War, now, is an enterprise of breathtaking speed and unbelievable complexity, and the best illustration of this is a remarkable book by the Pulitzer-prize winning reporter and historian, Rick Atkinson. Mr. Atkinson, who is the son of an Army officer, is something of a rarity these days in that he is not only sympathetic to men and women in uniform, but is highly knowledgeable about what they do.
In the spring of 2003, Atkinson, who was then a reporter for The Washington Post, was embedded with the 101st Airborne Division for our re-invasion of Iraq, and got to tag along with then-major general David Petraeus who commanded the Screaming Eagles, and watch him and his principal officers at work.
“Company” is subtitled “A Chronicle of Combat,” and that is exactly what it is, but it is also much more. Atkinson is that rarest of military writers, a man who can bring a large measure of humanity to the soldiers who have to do dreadful things by the very nature of their work. The only other reporter who could do this as well was Ernie Pyle, and he was likely the best who ever practiced the craft.*
Put a bit differently, Atkinson simply writes better than anyone else. Describing an American attack on a city called Najaf, he says:
“It was all so fierce, so terribly fierce, a symphony of fire. It was combined arms at its most lethal, the relentless orchestration of air, armor, artillery, infantry, and all the other killing modalities. It was combined and, in the Pentagon’s vernacular, it was joint, with the U.S. Army complimented by Navy, Air Force, and Marine aircraft. The U.S. military had for sixty years worked to make this the signature of American firepower, and no other nation could approximate such a synchronized application of violence. Until recently this synchronization had been the province of senior generals, but now I could see that it was routine for colonels and captains and sergeants on the battlefield to summon the genies of the air and the earth and the sea and sic them on the enemy.”
How does one do better than this? The answer is that one does not.
Petraeus, who went on to earn four stars, head the CIA, and then fall victim to an extramarital affair, comes across here as a compulsive, driven (“the most competitive man in the world”), and highly gifted commander (“sparks come off him”). It’s obvious that Atkinson likes him, and that the compliment is returned. It’s also obvious that Atkinson is very glad he doesn’t have to serve under him.
You zip right through this book and wish there were more. It’s $19 from the usual suspects. BUY IT NOW.
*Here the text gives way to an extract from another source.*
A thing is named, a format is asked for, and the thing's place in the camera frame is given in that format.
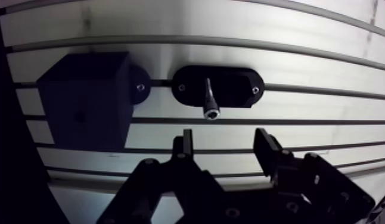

In 1943, Ernie Pyle wrote a newspaper column entitled “The Death of Captain Waskow,” who was an infantry officer killed in Italy. The piece won a Pulitzer Prize, and is generally regarded as the finest single piece of writing to come out of World War II. Waskow, like most Depression-era kids, had a grim childhood, and Atkinson, in *The Day of Battle, the second book of the Liberation Trilogy, describes what Waskow’s life and death were like. At the end, he writes: “Henry Waskow had never been young. Now, he would never be old.” I think Ernie Pyle himself would be pleased if he could read that.